America has been unable to restrain Pro-Russian action in Ukraine and
took a long time (and the impetus of a tragic civilian airplane
disaster) to persuade her allies to bring in what would generally be
considered a “first response” to such a situation - economic sanctions.
And so far the US has had no strategic response to China’s actions in
the East and South China seas. Importantly these policy choices don’t
necessarily just reflect the choice of the current Administration but
rather they reflect the mood of the US people. In Pew’s 2013
poll on America’s Place in the World, a majority (52%) agreed that “the
US should mind its own business internationally and let other countries
get along the best they can on their own”. This percentage compares to a
read of 20% in 1964, 41% in 1995 and 30% in 2002.
The geopolitical consequences of the diminishment of US global dominance
Each of these events has shown America’s unwillingness to
take strong foreign policy action and certainly underlined its
unwillingness to use force. America’s allies and enemies have looked on
and taken note. America’s geopolitical multiplier has declined even as
its relative economic strength has waned and the US has slipped
backwards towards the rest of the pack of major world powers in terms of
relative geopolitical power.
Throughout this piece we have looked to see what we can learn from history in trying to understand changes in the level of structural geopolitical tension in the world.

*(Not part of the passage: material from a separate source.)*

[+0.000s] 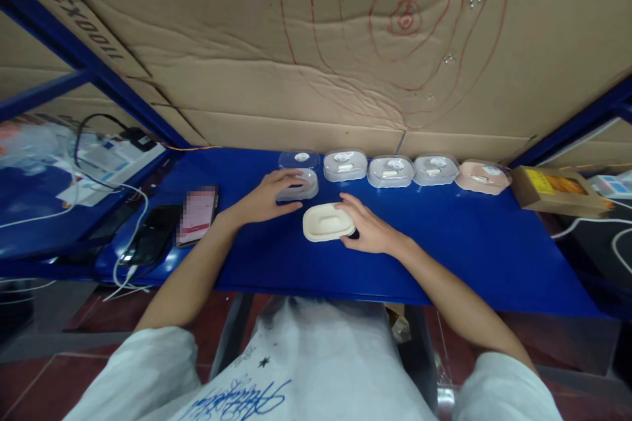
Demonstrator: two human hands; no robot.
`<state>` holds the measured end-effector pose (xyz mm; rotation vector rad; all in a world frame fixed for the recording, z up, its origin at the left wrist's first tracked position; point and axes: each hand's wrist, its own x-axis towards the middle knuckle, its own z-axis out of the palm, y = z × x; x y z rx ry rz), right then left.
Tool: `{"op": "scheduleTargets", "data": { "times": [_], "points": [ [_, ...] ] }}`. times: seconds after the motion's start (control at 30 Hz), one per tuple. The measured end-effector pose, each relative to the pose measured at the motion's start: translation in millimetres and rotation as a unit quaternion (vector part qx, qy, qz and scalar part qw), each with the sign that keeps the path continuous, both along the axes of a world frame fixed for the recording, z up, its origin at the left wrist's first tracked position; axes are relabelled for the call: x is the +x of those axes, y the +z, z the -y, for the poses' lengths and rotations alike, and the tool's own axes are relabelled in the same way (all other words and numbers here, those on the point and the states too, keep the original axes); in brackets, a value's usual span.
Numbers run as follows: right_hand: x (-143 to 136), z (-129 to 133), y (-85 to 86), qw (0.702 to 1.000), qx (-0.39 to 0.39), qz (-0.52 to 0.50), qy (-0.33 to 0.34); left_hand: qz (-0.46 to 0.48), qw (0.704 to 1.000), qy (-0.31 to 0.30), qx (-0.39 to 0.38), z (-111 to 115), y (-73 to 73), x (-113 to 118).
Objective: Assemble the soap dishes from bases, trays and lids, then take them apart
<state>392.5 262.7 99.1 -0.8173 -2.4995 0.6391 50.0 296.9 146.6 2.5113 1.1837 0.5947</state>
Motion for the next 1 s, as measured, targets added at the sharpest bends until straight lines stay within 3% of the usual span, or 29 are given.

We have in general argued that the broad sweep of world history
suggests that the major driver of significant structural change in
global levels of geopolitical tension has been the relative rise and
fall of the world’s leading power. We have also suggested a number of
important caveats to this view – chiefly that a dominant superpower only
provides for structurally lower geopolitical tensions when it is itself
internally stable. We have also sought to distinguish between a nation
being an “economic” superpower (which we can broadly measure directly)
and being a genuine “geopolitical” superpower (which we can’t). On this
subject we have hypothesised that the level of a nations geopolitical
power can roughly be estimated multiplying its relative economic power
by a “geopolitical multiplier” which reflects that nations ability to
amass and project force, its willingness to intervene in the affairs of
the world and the extent of its “soft power”.
Given this analysis it strikes us that today we are in the
midst of an extremely rare historical event – the relative decline of a
world superpower. US global geopolitical dominance is on
the wane – driven on the one hand by the historic rise of China from its
disproportionate lows and on the other to a host of internal US issues,
from a crisis of American confidence in the core of the US economic
model to general war weariness. This is not to say that America’s
position in the global system is on the brink of collapse. Far from it.
The US will remain the greater of just two great powers for the
foreseeable future as its “geopolitical multiplier”, boosted by its
deeply embedded soft power and continuing commitment to the “free world”
order, allows it to outperform its relative economic power. As
America’s current Defence Secretary, Chuck Hagel, said earlier this
year, “We (the USA) do not engage in the world because we are a great
nation. Rather, we are a great nation because we engage in the world.”
Nevertheless the US is losing its place as the sole dominant
geopolitical superpower and history suggests that during such shifts
geopolitical tensions structurally increase. If this analysis
is correct then the rise in the past five years, and most notably in the
past year, of global geopolitical tensions may well prove not temporary
but structural to the current world system and the world may continue
to experience more frequent, longer lasting and more far reaching
geopolitical stresses than it has in at least two decades. If this is indeed the case then markets might have to price in a higher degree of geopolitical risk in the years ahead.